[WORK ORDER] Output exactly the lines below, starting with the line that has "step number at" and going on through the line that has "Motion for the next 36", both included, and no other lines.

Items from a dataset
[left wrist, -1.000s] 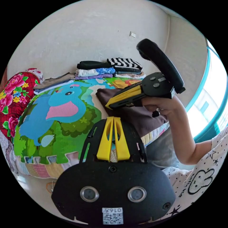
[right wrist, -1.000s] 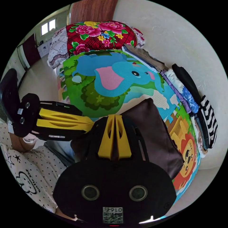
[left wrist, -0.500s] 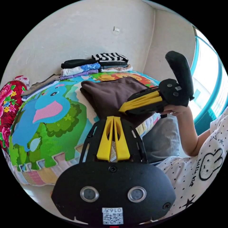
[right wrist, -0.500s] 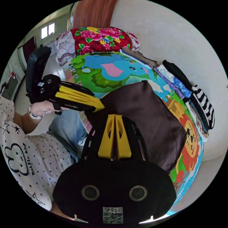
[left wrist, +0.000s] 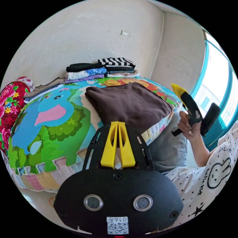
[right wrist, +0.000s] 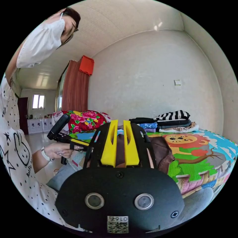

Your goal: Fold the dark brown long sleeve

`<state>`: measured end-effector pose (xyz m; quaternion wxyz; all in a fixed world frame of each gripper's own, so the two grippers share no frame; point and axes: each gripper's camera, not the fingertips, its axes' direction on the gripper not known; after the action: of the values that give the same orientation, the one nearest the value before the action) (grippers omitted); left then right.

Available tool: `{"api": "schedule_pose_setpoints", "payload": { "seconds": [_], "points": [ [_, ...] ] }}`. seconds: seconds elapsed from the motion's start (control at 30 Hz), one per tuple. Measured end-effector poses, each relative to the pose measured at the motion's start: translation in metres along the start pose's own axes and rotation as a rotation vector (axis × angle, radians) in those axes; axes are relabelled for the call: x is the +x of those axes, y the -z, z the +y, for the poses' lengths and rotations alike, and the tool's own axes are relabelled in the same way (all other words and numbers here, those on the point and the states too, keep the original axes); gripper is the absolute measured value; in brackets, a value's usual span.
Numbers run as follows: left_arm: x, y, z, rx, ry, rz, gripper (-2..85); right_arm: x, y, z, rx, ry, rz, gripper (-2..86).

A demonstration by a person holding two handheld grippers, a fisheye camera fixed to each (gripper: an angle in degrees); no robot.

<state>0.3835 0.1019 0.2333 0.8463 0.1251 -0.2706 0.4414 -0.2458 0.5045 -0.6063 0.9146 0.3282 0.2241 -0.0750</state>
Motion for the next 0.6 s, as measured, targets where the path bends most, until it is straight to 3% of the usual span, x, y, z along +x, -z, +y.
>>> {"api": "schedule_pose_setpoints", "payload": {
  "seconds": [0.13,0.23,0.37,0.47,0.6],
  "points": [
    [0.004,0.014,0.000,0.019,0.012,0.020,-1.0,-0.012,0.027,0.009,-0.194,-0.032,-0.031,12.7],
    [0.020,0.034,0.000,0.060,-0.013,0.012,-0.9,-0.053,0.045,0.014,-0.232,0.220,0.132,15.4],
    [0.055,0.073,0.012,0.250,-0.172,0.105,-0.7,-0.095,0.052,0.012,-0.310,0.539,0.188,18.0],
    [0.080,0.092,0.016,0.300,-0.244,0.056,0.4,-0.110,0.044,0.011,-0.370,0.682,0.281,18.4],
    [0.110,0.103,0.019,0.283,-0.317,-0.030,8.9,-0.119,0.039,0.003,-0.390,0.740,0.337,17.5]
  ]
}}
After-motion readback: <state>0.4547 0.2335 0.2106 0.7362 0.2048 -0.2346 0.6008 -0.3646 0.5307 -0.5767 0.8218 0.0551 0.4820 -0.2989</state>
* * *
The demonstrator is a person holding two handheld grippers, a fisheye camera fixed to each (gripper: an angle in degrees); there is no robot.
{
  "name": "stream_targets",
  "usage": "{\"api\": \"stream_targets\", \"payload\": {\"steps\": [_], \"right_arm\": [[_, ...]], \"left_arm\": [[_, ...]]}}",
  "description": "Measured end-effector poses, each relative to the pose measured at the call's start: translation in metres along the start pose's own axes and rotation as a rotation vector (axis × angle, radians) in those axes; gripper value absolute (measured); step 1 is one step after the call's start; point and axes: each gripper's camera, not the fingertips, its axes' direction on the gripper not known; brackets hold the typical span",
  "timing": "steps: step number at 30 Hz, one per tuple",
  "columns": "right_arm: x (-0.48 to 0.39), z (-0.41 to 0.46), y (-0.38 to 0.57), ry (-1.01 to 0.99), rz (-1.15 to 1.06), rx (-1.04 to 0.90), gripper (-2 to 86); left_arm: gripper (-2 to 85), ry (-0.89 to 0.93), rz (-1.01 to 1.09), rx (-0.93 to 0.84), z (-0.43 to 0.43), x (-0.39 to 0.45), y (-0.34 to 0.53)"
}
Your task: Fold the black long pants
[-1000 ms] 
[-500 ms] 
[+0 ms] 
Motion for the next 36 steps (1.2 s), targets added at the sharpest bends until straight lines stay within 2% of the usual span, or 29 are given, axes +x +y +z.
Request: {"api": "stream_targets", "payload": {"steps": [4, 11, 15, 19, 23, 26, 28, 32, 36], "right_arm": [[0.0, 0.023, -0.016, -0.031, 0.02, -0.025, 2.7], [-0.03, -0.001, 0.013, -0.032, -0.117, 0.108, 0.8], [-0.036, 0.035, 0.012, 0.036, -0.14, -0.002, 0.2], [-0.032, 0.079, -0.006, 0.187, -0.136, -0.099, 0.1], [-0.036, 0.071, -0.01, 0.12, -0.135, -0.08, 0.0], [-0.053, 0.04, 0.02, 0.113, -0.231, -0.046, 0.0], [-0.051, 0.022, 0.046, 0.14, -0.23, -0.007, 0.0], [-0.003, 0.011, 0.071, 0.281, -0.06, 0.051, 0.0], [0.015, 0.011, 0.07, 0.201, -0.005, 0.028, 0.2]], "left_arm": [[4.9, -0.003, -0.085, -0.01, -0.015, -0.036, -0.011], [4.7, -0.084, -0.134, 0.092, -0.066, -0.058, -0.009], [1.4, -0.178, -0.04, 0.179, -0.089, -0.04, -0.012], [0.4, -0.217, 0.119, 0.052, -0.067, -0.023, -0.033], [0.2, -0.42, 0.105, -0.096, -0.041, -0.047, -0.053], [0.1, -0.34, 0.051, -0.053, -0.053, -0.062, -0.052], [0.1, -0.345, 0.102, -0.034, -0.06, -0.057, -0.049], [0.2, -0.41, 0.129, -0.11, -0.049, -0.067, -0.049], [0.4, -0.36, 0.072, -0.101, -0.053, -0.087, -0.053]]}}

[YOUR SOLUTION]
  "timing": "steps: step number at 30 Hz, one per tuple",
  "columns": "right_arm: x (-0.48 to 0.39), z (-0.41 to 0.46), y (-0.38 to 0.57), ry (-1.01 to 0.99), rz (-1.15 to 1.06), rx (-1.04 to 0.90), gripper (-2 to 86); left_arm: gripper (-2 to 85), ry (-0.89 to 0.93), rz (-1.01 to 1.09), rx (-0.93 to 0.84), z (-0.43 to 0.43), x (-0.39 to 0.45), y (-0.34 to 0.53)"
}
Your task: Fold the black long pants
[-1000 ms] 
[-500 ms] 
[+0 ms] 
Motion for the next 36 steps (1.2 s), targets added at the sharpest bends until straight lines stay within 2% of the usual span, or 29 are given, axes +x +y +z.

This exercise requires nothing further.